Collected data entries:
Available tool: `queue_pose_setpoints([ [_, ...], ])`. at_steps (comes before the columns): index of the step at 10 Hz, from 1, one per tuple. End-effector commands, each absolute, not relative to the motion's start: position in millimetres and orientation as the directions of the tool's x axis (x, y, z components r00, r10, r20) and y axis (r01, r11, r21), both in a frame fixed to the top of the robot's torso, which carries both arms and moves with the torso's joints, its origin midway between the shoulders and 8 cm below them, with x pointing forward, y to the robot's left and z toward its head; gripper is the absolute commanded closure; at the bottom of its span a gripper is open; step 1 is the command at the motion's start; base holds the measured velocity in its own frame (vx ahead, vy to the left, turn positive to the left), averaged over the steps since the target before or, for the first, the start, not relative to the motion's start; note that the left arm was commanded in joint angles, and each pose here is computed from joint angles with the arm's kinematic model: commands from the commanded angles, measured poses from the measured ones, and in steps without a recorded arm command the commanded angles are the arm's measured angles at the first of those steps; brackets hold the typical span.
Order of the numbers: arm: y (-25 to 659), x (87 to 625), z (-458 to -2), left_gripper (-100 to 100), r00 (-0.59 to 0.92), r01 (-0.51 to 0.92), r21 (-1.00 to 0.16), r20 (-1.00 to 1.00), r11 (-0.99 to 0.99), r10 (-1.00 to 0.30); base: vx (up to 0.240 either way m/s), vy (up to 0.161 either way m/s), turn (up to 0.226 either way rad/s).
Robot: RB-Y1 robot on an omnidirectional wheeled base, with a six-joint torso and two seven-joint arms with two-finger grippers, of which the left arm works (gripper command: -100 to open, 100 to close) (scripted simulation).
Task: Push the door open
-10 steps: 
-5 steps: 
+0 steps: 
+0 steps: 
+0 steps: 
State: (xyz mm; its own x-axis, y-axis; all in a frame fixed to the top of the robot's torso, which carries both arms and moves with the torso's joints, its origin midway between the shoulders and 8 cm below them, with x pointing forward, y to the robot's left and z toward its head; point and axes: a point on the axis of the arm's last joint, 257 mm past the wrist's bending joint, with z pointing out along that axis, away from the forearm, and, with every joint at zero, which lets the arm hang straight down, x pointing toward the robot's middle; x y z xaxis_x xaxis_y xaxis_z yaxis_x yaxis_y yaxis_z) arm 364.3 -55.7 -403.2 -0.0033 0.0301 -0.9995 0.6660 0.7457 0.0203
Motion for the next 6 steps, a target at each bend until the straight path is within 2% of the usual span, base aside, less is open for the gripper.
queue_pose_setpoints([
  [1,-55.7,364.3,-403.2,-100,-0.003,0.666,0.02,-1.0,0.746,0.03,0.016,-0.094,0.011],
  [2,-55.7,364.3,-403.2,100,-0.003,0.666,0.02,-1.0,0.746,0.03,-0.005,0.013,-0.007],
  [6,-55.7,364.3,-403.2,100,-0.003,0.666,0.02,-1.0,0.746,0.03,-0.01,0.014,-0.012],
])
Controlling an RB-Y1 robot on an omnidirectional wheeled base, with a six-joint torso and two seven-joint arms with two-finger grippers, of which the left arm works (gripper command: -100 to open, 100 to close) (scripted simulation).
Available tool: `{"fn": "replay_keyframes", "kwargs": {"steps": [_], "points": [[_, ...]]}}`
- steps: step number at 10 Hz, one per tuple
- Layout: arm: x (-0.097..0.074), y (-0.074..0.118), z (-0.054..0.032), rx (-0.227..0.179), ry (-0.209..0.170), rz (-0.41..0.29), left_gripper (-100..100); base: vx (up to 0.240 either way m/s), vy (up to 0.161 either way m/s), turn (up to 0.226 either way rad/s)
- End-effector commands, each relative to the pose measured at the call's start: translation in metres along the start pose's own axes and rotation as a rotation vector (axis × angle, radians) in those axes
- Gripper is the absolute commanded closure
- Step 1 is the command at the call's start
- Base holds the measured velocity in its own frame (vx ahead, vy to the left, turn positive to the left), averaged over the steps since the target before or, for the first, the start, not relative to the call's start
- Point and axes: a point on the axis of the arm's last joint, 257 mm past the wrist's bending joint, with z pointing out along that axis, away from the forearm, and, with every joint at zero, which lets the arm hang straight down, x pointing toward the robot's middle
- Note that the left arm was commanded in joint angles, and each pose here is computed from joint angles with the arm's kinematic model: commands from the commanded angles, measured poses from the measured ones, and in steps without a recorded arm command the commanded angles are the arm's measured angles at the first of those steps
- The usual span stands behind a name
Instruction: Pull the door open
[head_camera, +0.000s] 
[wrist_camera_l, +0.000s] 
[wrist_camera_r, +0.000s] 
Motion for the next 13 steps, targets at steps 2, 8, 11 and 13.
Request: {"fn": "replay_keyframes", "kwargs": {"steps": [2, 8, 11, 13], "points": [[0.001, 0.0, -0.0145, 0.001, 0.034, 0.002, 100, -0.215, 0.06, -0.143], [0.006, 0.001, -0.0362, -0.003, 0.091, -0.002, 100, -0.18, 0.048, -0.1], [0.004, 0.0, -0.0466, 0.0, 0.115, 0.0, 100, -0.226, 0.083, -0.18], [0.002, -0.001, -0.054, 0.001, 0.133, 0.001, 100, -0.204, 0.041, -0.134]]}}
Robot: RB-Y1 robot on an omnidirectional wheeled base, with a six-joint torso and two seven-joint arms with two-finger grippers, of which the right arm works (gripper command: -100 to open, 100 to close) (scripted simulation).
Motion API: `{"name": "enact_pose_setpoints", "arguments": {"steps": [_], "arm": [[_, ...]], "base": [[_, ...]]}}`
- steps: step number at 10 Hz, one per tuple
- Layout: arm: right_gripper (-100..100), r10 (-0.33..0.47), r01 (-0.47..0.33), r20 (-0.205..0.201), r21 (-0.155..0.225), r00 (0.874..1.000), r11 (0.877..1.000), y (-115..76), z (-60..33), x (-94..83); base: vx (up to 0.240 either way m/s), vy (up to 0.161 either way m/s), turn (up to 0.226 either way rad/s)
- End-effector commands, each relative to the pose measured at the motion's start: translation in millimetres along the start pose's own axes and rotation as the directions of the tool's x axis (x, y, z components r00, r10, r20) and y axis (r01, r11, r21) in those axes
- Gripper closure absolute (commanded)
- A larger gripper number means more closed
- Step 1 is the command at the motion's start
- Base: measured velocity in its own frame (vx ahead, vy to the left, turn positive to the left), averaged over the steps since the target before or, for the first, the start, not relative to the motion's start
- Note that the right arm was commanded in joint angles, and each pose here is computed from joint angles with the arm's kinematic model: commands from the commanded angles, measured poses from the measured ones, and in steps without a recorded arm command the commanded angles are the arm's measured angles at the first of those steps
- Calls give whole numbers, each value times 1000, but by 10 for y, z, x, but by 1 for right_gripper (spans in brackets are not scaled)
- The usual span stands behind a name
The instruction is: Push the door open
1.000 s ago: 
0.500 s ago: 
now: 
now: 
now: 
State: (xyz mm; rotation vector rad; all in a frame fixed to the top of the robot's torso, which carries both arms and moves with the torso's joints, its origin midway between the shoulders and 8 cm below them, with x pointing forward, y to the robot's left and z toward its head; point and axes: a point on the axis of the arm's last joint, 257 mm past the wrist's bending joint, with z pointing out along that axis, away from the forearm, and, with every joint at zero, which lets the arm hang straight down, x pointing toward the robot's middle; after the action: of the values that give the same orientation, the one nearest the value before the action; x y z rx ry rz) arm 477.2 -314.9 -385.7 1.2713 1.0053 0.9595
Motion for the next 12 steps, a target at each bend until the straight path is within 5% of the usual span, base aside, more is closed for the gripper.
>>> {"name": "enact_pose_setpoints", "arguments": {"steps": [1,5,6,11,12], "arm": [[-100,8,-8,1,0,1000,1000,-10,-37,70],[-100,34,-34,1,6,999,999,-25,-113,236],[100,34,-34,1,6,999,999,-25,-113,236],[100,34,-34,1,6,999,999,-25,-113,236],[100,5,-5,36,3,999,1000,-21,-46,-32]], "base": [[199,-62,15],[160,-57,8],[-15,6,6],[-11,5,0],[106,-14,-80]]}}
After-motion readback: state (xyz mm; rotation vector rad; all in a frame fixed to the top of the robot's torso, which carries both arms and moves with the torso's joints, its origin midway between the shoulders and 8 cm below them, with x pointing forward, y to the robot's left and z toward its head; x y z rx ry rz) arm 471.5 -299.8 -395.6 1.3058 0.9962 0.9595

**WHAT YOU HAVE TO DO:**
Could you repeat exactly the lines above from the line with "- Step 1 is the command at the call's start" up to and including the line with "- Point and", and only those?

**RESPONSE TO THIS TASK:**
- Step 1 is the command at the call's start
- Base holds the measured velocity in its own frame (vx ahead, vy to the left, turn positive to the left), averaged over the steps since the target before or, for the first, the start, not relative to the call's start
- Point and axes: a point on the axis of the arm's last joint, 257 mm past the wrist's bending joint, with z pointing out along that axis, away from the forearm, and, with every joint at zero, which lets the arm hang straight down, x pointing toward the robot's middle

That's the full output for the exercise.